#### What the exercise asks
Check each line below for the word "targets", and copy those that have it.

Extracted records:

****************

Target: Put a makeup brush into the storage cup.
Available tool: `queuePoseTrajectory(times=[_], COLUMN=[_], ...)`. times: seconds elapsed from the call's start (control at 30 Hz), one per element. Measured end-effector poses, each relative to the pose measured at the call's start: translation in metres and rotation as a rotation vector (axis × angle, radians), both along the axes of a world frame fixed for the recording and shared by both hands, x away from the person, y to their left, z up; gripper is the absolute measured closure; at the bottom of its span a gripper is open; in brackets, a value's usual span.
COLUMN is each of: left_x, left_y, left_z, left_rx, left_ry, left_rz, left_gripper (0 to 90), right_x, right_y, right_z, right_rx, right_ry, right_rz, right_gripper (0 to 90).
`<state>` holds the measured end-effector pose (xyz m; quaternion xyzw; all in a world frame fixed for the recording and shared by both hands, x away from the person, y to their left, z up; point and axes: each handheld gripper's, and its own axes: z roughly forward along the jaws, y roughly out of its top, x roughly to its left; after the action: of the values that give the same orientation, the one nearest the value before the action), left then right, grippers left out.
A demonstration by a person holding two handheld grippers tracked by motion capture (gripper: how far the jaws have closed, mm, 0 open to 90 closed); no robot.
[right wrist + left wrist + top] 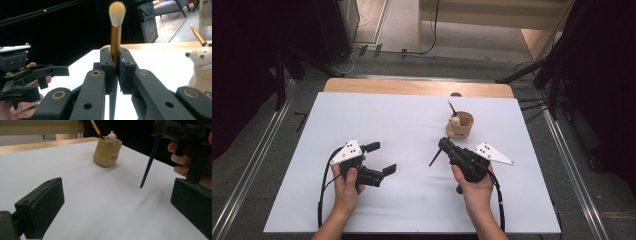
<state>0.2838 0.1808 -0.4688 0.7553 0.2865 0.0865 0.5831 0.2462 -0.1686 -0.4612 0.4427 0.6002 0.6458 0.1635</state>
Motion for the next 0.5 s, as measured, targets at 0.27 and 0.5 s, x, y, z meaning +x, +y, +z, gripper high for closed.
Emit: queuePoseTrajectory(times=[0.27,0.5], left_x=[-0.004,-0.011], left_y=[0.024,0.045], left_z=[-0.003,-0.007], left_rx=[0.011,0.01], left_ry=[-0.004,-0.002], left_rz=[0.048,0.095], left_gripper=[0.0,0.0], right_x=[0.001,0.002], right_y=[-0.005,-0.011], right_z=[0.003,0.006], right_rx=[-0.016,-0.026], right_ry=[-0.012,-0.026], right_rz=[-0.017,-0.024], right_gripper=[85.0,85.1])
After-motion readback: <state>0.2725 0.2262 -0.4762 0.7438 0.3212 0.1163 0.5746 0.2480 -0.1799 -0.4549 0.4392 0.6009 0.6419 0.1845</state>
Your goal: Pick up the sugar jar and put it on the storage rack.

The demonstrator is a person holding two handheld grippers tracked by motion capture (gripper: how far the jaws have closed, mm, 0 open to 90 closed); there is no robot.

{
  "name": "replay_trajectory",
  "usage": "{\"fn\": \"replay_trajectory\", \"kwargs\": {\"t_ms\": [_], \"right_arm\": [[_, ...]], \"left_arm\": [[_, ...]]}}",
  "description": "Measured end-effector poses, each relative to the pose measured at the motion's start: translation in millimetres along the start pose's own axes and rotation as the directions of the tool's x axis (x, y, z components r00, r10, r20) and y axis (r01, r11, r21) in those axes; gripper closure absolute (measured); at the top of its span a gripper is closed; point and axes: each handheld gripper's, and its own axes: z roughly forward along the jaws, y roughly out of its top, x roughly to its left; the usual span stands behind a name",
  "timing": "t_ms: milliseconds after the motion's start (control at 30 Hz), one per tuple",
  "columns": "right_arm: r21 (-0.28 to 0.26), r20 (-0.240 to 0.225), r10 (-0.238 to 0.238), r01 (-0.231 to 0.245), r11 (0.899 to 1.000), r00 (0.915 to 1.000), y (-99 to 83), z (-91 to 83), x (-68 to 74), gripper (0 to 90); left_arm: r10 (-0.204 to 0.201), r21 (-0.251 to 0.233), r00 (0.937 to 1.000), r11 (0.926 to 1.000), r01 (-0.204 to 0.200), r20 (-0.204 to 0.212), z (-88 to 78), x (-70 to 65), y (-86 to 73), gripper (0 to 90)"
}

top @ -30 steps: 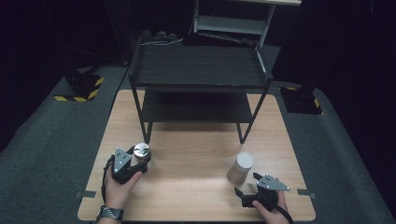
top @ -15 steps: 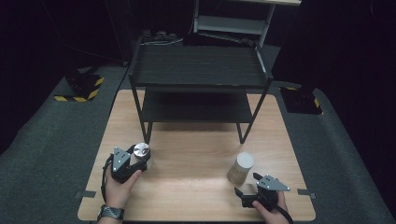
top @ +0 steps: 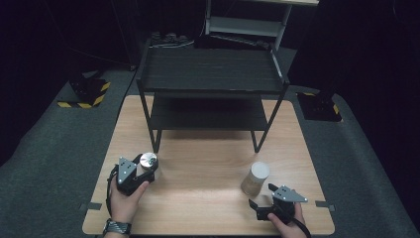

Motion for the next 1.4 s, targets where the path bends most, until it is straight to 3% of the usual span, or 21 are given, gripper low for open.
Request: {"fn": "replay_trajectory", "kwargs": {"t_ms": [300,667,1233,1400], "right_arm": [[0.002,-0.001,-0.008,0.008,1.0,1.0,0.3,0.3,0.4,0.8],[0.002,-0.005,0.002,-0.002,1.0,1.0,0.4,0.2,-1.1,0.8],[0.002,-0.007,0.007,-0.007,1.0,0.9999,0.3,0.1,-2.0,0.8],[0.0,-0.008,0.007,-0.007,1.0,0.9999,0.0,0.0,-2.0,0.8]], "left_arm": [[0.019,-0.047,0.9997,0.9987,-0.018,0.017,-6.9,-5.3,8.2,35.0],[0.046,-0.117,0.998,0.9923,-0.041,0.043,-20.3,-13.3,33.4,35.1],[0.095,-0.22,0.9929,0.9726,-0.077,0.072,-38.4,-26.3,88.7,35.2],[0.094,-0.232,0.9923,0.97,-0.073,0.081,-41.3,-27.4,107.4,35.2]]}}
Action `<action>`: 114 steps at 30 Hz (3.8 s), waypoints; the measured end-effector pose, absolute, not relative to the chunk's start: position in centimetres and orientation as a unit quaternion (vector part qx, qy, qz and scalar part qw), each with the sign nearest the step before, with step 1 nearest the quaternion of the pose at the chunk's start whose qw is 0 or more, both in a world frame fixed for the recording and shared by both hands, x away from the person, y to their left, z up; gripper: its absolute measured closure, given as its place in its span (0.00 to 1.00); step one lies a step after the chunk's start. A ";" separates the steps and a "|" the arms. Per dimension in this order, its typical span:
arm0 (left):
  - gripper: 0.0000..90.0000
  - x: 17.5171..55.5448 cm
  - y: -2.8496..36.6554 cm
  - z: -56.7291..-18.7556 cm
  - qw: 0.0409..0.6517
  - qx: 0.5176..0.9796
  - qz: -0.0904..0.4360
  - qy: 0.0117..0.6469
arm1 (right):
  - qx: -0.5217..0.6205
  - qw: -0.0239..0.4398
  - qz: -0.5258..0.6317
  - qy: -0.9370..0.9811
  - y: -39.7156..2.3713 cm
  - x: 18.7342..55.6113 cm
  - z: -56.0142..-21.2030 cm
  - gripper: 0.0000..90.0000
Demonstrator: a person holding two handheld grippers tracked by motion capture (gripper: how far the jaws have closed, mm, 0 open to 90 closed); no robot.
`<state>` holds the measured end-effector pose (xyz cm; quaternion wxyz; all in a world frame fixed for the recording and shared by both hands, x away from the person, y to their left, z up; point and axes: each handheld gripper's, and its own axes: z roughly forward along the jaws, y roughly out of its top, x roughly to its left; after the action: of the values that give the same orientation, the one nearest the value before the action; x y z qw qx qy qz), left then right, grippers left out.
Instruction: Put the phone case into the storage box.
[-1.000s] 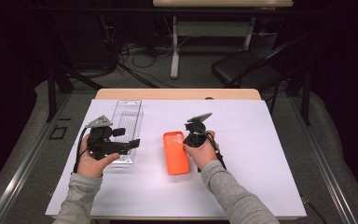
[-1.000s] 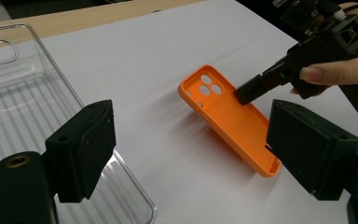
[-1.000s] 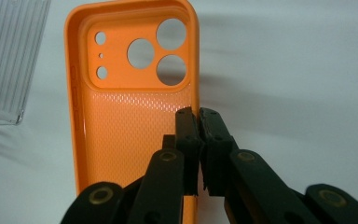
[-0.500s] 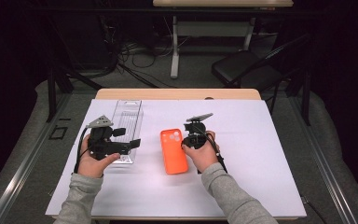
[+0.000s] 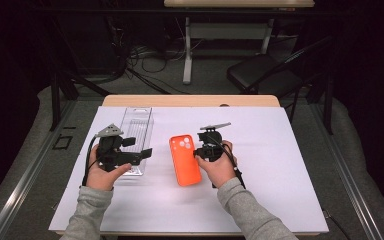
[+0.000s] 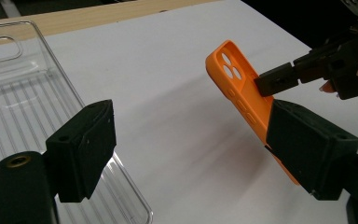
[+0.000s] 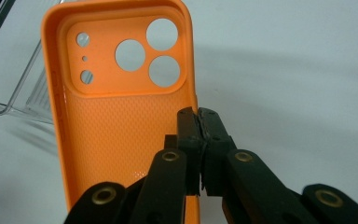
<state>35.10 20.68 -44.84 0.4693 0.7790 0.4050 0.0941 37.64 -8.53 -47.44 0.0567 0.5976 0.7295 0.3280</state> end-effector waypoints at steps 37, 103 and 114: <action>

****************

#### Answer space
Motion for the next 0.5 s, as measured, targets at 0.27 and 0.5 s, x, y, z meaning +x, +y, +z, gripper high for closed.
Motion for the next 1.4 s, targets where the path bends most, until it is straight to 3% of the usual span, or 21 are given, gripper low for open.

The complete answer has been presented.